Opener Citizen begint met een gedetunede synth (die we ook in het dromerige Flare horen zwalpen), een Foals/Bert Dockx gitaartje en de heerlijke, nerveuze “slap bass” van Mathias Cré. De stem van Bert Dockx klinkt als vanouds ietwat verkouden en met een scheut Bryan Ferry kruiden. Goede tekst ook, je hoort ons niet klagen. IJzersterk begin.
Nog meer knipogen naar Roxy Music horen we op Set Reset. Even het systeem rebooten en dan fris er opnieuw tegenaan.
De bas van Cré krijgt opnieuw een prominente plaats op Flare. Ingetogen, klinkt het iets meer gesloten dan de andere nummers, met enkele heerlijke, melancholische harmonische wendingen. Where Do You Live gaat door op hetzelfde elan al klinkt het nummer iets weidser, geeft het meer ruimte om te ademen, maar je voelt diezelfde melancholische sfeer. Heerlijk!
En dan nu, tijd voor iets helemaal anders…. Hotel moet het hebben van zijn tegendraadse ritme, vragende gitaarakkoorden, broeierige sfeer en onheilspellende synths. Dockx creëert een verdomd dansbaar en tegelijk dreigend nummer dat het live ongetwijfeld geweldig zal doen. Meer dansbaar geweld met alweer een heerlijke bas en een schitterende Alfredo Bravo aan de drums op Secrets. Energetisch en meeslepend.

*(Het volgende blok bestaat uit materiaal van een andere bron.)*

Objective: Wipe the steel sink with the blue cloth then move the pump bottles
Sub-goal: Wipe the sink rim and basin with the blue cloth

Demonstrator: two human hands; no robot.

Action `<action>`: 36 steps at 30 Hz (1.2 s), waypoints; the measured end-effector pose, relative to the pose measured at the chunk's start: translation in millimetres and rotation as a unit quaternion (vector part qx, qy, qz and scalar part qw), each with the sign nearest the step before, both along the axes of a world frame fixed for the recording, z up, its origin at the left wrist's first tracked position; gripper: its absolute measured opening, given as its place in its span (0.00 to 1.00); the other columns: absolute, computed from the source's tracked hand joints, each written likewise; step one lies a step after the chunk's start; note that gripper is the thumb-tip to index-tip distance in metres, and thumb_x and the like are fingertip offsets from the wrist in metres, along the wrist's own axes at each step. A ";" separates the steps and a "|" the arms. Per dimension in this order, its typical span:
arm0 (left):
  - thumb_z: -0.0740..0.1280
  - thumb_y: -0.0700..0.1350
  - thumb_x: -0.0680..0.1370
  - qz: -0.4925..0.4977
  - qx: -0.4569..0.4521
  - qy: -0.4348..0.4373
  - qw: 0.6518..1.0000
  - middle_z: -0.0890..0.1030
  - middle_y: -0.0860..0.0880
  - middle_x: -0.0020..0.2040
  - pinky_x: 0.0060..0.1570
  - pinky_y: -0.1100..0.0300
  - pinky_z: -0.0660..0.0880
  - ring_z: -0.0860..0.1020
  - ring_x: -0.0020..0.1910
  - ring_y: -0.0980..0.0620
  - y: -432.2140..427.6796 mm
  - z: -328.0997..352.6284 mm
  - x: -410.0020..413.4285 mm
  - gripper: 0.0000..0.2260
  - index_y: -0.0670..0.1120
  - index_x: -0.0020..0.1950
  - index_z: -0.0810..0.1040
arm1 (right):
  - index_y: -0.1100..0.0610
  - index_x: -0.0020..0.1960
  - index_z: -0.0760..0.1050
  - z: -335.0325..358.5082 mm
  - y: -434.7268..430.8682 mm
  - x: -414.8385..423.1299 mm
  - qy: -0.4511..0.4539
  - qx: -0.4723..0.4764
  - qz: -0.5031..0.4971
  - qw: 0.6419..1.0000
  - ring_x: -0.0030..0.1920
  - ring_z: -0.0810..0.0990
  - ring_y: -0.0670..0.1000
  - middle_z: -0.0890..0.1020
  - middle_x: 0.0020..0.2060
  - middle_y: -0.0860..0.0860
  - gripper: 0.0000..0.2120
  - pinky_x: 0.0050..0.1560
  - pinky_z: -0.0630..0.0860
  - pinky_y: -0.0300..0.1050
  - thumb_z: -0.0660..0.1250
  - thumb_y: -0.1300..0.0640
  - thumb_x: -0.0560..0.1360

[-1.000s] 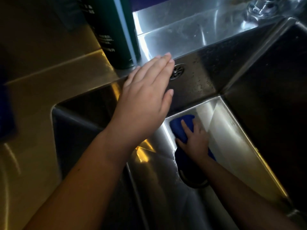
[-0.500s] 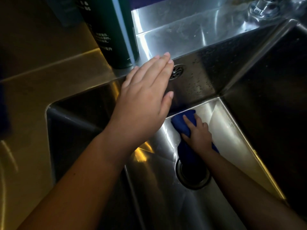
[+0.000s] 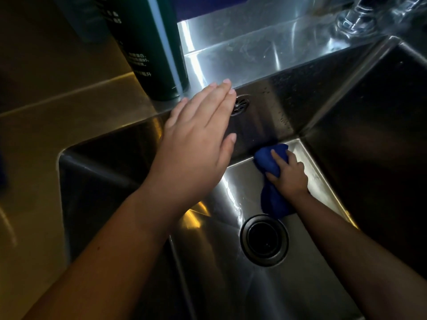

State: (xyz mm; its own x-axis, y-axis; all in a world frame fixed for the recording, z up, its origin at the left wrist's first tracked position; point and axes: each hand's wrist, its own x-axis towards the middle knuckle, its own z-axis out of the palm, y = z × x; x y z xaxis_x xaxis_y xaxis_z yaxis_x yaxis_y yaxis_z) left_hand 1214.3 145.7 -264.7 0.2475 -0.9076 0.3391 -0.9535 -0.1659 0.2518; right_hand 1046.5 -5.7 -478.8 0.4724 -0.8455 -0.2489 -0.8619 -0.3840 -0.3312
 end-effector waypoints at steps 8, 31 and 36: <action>0.57 0.47 0.74 0.006 0.007 -0.011 1.000 0.68 0.43 0.70 0.66 0.49 0.56 0.63 0.68 0.47 -1.7 -1.3 -2.1 0.24 0.39 0.69 0.66 | 0.50 0.71 0.62 -3.7 60.3 -41.8 -0.006 -0.016 -0.025 1.000 0.57 0.69 0.68 0.62 0.71 0.61 0.33 0.51 0.72 0.56 0.70 0.53 0.70; 0.59 0.47 0.74 0.004 0.020 -0.010 1.000 0.67 0.40 0.70 0.65 0.43 0.55 0.62 0.69 0.43 -1.2 -1.4 -6.2 0.26 0.37 0.70 0.65 | 0.49 0.72 0.60 -1.2 68.0 -120.5 0.034 -0.010 -0.251 0.967 0.64 0.65 0.68 0.61 0.72 0.60 0.30 0.62 0.67 0.57 0.67 0.51 0.72; 0.61 0.45 0.77 -0.004 0.037 0.000 0.999 0.61 0.41 0.73 0.67 0.45 0.50 0.57 0.71 0.44 -2.4 0.6 -5.4 0.25 0.38 0.72 0.60 | 0.50 0.73 0.57 1.4 129.5 -144.2 0.047 0.016 -0.339 0.939 0.66 0.63 0.67 0.58 0.73 0.61 0.32 0.67 0.60 0.53 0.66 0.52 0.73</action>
State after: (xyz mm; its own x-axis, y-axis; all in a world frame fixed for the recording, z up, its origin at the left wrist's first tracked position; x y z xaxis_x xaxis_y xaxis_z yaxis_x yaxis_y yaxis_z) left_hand 1209.0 143.3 -264.2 0.2396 -0.9322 0.2714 -0.9548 -0.1755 0.2400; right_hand 902.3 123.9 -477.5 -0.1976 -0.9357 -0.2922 -0.9311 0.2724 -0.2427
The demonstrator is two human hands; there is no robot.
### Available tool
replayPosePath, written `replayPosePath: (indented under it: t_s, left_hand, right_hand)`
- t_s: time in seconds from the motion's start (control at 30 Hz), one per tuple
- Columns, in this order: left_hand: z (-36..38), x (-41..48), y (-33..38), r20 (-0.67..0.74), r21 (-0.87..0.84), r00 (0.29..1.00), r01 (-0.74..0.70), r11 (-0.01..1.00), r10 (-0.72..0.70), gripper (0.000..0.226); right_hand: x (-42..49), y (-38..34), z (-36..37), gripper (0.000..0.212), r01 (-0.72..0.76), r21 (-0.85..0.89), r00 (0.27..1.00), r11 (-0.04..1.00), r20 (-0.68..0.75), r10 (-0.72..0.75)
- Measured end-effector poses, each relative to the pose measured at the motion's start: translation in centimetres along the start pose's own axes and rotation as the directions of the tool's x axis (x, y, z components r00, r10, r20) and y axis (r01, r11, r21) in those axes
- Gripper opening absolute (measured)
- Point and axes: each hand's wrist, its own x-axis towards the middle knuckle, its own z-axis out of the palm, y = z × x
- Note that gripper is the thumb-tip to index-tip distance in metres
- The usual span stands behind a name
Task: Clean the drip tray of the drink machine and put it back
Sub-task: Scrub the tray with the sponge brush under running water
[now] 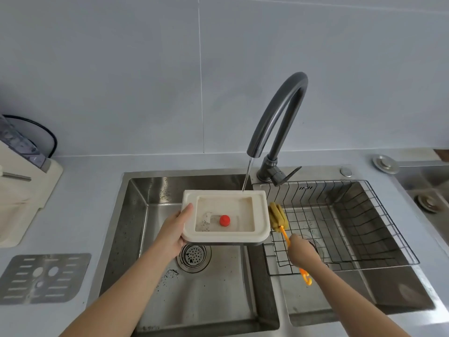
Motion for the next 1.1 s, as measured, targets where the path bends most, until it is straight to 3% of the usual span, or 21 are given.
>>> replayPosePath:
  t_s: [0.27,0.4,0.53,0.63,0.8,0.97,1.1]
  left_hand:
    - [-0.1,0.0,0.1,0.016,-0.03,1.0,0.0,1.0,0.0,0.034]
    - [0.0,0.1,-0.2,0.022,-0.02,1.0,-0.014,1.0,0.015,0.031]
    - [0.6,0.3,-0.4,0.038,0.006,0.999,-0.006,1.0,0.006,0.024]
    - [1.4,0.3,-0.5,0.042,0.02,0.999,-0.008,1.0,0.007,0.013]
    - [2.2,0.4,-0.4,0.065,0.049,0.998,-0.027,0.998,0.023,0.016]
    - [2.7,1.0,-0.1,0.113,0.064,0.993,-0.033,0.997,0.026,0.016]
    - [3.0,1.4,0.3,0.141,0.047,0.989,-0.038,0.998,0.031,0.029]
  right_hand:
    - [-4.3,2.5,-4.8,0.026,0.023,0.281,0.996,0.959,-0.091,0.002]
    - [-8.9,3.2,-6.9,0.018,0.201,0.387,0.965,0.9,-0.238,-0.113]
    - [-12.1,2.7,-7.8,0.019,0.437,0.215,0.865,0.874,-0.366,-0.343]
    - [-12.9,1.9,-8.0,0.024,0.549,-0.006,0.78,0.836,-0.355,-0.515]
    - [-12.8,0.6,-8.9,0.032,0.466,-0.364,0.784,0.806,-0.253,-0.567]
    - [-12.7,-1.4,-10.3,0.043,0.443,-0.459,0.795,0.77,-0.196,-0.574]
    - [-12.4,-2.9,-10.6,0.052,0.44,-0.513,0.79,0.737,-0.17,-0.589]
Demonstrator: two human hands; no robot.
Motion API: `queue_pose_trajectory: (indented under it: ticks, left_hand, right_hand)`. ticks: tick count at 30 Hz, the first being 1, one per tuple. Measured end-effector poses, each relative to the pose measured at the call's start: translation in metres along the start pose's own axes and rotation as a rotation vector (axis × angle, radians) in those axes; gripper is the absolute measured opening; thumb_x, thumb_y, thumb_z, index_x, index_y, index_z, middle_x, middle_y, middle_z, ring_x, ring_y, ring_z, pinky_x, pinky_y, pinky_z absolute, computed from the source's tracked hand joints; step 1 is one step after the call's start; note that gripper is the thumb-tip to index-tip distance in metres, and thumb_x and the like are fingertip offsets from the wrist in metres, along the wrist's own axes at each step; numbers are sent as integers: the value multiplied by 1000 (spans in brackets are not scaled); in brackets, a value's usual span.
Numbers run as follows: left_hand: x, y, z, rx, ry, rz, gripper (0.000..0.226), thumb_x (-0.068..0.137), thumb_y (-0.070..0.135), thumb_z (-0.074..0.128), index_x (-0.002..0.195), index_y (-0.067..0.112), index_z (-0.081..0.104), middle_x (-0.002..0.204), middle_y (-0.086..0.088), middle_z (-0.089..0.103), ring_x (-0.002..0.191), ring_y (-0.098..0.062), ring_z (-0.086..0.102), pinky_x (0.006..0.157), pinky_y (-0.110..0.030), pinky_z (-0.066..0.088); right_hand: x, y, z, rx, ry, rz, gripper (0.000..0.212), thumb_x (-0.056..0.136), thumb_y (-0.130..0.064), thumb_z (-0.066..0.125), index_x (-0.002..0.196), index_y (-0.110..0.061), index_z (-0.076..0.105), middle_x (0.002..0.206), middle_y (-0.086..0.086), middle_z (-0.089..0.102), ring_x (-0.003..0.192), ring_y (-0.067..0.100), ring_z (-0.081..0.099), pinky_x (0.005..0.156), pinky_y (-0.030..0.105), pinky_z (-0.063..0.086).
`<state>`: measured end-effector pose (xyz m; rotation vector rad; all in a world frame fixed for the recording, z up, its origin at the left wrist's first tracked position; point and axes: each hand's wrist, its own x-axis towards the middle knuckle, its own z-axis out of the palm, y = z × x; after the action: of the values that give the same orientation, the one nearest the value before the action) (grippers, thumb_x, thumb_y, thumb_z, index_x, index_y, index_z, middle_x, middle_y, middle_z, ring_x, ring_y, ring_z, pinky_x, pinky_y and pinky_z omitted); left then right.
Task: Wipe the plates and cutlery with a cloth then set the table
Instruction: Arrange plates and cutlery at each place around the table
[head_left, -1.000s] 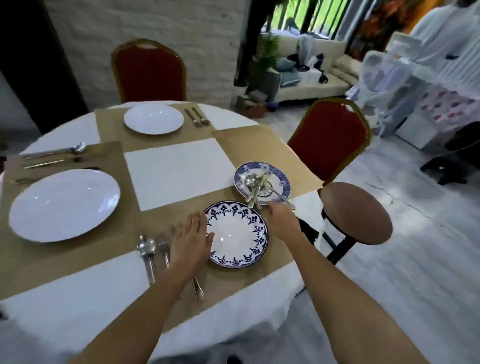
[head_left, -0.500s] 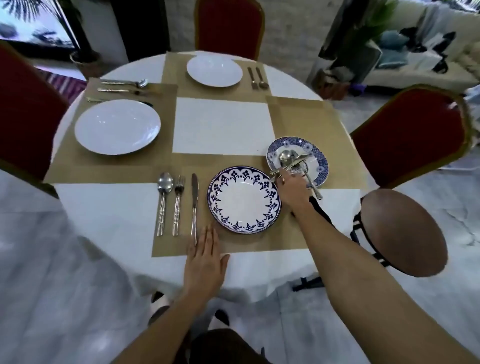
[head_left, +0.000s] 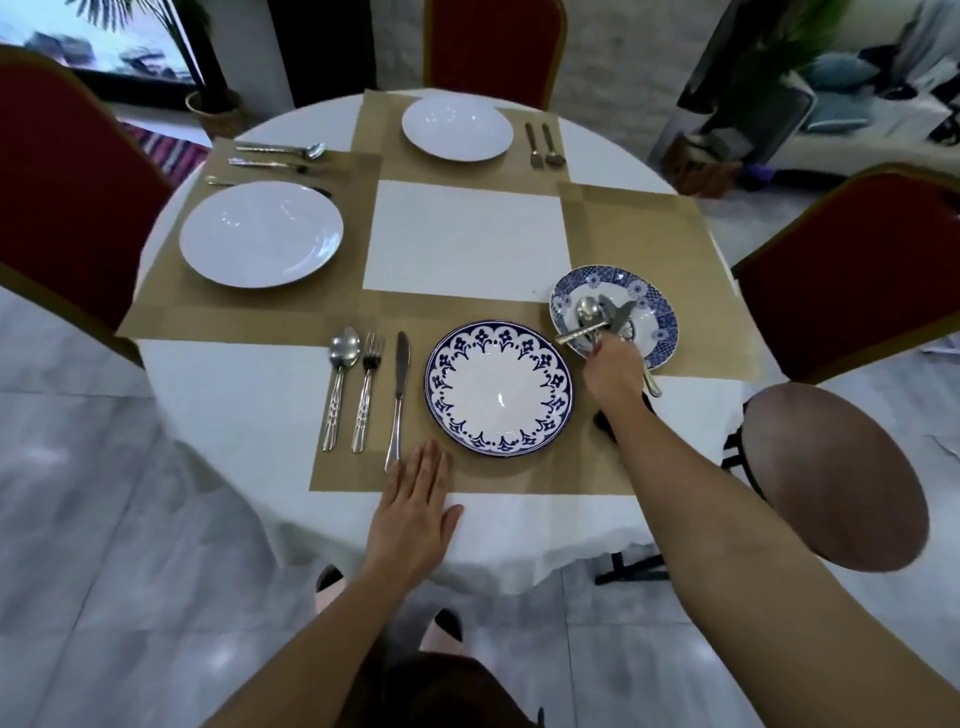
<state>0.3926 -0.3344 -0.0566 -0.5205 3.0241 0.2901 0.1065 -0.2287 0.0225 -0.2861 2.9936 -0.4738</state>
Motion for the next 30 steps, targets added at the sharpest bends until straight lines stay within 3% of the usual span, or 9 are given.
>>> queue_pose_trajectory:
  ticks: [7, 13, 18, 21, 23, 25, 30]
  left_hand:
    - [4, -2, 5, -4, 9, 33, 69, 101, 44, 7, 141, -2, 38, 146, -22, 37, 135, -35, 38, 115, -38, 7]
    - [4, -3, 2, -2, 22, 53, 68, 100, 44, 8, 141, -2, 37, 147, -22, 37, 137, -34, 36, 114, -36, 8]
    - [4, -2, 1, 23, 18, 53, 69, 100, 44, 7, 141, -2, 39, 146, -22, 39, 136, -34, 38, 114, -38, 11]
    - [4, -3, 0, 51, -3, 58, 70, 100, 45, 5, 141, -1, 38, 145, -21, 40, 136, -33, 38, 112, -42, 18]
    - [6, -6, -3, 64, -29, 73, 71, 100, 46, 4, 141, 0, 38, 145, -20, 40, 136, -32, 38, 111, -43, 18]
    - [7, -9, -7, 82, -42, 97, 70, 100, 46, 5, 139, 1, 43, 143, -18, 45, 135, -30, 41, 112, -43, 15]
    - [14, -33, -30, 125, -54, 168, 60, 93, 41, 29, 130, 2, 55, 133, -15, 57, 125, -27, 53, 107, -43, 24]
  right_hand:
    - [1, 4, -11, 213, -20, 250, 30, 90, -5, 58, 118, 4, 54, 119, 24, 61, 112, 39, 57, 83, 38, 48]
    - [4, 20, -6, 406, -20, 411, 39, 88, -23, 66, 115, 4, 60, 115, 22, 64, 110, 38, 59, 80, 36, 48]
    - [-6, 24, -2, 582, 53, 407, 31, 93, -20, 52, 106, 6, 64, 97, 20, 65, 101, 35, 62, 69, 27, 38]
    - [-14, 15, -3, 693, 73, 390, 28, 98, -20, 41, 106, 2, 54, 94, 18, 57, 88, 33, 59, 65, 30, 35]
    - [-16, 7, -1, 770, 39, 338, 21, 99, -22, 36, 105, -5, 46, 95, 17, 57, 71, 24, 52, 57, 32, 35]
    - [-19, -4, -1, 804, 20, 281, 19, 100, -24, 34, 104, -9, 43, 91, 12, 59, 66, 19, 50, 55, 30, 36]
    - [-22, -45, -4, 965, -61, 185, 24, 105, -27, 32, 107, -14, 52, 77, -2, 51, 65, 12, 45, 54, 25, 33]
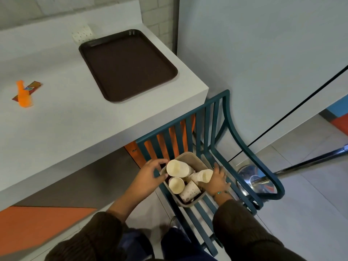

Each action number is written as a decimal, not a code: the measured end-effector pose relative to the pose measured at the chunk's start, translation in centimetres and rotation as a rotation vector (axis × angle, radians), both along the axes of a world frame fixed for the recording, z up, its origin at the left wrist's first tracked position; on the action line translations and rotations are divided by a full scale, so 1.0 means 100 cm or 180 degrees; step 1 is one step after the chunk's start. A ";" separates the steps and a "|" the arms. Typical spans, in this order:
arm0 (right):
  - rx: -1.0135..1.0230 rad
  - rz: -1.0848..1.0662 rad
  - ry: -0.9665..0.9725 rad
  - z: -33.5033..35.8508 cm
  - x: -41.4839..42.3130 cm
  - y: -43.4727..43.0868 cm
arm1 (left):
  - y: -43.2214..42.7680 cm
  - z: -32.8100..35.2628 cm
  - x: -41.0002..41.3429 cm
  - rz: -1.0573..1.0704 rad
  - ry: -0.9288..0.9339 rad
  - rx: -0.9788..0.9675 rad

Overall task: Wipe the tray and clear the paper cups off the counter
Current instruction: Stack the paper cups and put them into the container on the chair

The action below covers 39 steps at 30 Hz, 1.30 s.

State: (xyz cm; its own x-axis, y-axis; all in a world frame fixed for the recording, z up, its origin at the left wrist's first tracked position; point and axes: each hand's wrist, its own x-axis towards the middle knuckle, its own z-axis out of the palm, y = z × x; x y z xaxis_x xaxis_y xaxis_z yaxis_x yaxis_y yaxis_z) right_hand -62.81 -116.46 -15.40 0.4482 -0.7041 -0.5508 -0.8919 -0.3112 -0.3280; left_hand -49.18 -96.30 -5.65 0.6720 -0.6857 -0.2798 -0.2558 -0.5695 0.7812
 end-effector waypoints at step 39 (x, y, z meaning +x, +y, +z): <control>-0.0350 0.2063 -0.1929 0.224 0.656 0.070 | 0.156 0.145 0.463 0.1949 -0.0363 -0.1211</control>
State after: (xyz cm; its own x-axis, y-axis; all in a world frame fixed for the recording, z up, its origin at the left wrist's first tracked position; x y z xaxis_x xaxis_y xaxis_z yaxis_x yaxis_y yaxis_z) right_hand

Dockx trekt nog eens een blik melancholie open in Summer Dance, een nummer dat drijft op herinneringen aan betere tijden. Of is het ons geheugen dat ons parten speelt en het verleden overgiet met een zoete saus? In het tweede deel van dit nummer laat Dockx nog eens horen wat je allemaal met zes snaren kan doen wanneer hij de gitaar laat grommen, schuren en huilen.
Een tegendraadse, superstrakke ritmesectie, de hunkerende stem van Dockx ondersteund door de backing van Loesje en Martha, de onderhuidse dreiging in de synth soundscapes en de galmende gitaar van Dockx. Afsluiter A Song That Lasts is wat atypisch voor Mothership en toch bevat het alle ingrediënten die het geluid van Flying Horseman ze uniek maakt.
Met Mothership levert Flying Horseman opnieuw een klein meesterwerkje af. De samenwerking met Jasper Maekelberg heeft niet gezorgd voor een grote wijziging in het geluid van Flying Horseman en dat is maar goed ook.